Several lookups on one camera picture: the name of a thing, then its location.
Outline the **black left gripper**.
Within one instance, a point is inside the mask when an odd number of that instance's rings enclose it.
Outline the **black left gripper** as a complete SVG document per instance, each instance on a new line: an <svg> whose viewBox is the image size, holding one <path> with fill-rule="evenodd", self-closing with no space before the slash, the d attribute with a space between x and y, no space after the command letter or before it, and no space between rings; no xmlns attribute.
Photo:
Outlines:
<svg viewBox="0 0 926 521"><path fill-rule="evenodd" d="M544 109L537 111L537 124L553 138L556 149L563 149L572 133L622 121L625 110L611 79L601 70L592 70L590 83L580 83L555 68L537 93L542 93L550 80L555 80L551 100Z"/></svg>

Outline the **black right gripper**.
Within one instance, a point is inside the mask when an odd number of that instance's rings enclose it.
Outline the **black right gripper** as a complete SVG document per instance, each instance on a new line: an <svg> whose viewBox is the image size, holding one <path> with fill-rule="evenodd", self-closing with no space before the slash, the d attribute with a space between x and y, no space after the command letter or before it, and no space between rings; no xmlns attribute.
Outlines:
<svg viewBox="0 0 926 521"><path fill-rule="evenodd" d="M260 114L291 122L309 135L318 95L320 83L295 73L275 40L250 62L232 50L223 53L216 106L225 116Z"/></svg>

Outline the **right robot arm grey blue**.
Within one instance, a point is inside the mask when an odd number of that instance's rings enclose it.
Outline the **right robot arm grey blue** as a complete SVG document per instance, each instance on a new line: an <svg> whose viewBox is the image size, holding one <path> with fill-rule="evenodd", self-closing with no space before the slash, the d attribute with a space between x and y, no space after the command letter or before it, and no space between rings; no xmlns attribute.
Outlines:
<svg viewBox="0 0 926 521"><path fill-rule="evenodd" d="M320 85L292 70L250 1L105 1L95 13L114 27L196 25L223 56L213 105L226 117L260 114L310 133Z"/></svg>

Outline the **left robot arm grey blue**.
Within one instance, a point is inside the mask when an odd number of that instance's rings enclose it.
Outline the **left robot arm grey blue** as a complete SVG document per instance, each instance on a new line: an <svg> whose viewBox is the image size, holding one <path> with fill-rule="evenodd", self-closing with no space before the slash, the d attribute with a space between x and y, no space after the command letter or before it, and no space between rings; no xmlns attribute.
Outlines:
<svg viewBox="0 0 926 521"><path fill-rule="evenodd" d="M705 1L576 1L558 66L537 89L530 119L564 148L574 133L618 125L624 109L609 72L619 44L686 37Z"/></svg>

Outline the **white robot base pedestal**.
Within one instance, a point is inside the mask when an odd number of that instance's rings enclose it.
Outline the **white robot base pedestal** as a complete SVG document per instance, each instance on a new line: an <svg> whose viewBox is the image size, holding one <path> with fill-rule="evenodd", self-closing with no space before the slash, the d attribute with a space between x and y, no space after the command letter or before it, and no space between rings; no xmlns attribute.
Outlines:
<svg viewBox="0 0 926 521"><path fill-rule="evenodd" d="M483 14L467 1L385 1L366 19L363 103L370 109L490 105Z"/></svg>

· · · ·

● ACTION ITEM: Transcribe the whole listing with nothing added or left out.

● RESULT OF THIS EXERCISE:
Several lookups on one camera picture: the name of a thing, then its location.
Outline the **black left gripper**.
Within one instance, a point is inside the mask when an odd number of that instance's rings enclose it.
Outline the **black left gripper** as a complete SVG document per instance, each instance on a new line: an <svg> whose viewBox is the image size, holding one <path> with fill-rule="evenodd", self-closing with no space before the slash, the d attribute with a space between x and y, no space after the command letter or before it, and no space between rings; no xmlns attribute.
Photo:
Outlines:
<svg viewBox="0 0 926 521"><path fill-rule="evenodd" d="M544 109L537 111L537 124L553 138L556 149L563 149L572 133L622 121L625 110L611 79L601 70L592 70L590 83L580 83L555 68L537 93L542 93L550 80L555 80L551 100Z"/></svg>

Outline the **black right gripper**.
Within one instance, a point is inside the mask when an odd number of that instance's rings enclose it.
Outline the **black right gripper** as a complete SVG document per instance, each instance on a new line: an <svg> whose viewBox is the image size, holding one <path> with fill-rule="evenodd", self-closing with no space before the slash, the d attribute with a space between x and y, no space after the command letter or before it, and no space between rings; no xmlns attribute.
Outlines:
<svg viewBox="0 0 926 521"><path fill-rule="evenodd" d="M260 114L291 122L309 135L318 95L320 83L295 73L275 40L250 62L232 50L223 53L216 106L225 116Z"/></svg>

Outline the **right robot arm grey blue**.
Within one instance, a point is inside the mask when an odd number of that instance's rings enclose it.
Outline the **right robot arm grey blue** as a complete SVG document per instance, each instance on a new line: an <svg> whose viewBox is the image size, holding one <path> with fill-rule="evenodd", self-closing with no space before the slash, the d attribute with a space between x and y, no space after the command letter or before it, and no space between rings; no xmlns attribute.
Outlines:
<svg viewBox="0 0 926 521"><path fill-rule="evenodd" d="M320 85L292 70L250 1L105 1L95 13L114 27L196 25L223 56L213 105L226 117L260 114L310 133Z"/></svg>

Outline the **left robot arm grey blue**.
Within one instance, a point is inside the mask when an odd number of that instance's rings enclose it.
Outline the **left robot arm grey blue** as a complete SVG document per instance, each instance on a new line: an <svg> whose viewBox is the image size, holding one <path> with fill-rule="evenodd", self-closing with no space before the slash, the d attribute with a space between x and y, no space after the command letter or before it, and no space between rings; no xmlns attribute.
Outlines:
<svg viewBox="0 0 926 521"><path fill-rule="evenodd" d="M705 1L576 1L558 66L537 89L530 119L564 148L574 133L618 125L624 109L609 72L619 44L686 37Z"/></svg>

Outline the **white robot base pedestal**.
Within one instance, a point is inside the mask when an odd number of that instance's rings enclose it.
Outline the **white robot base pedestal** as a complete SVG document per instance, each instance on a new line: an <svg> whose viewBox is the image size, holding one <path> with fill-rule="evenodd", self-closing with no space before the slash, the d attribute with a space between x and y, no space after the command letter or before it, and no space between rings; no xmlns attribute.
Outlines:
<svg viewBox="0 0 926 521"><path fill-rule="evenodd" d="M483 14L467 1L385 1L366 19L363 103L370 109L490 105Z"/></svg>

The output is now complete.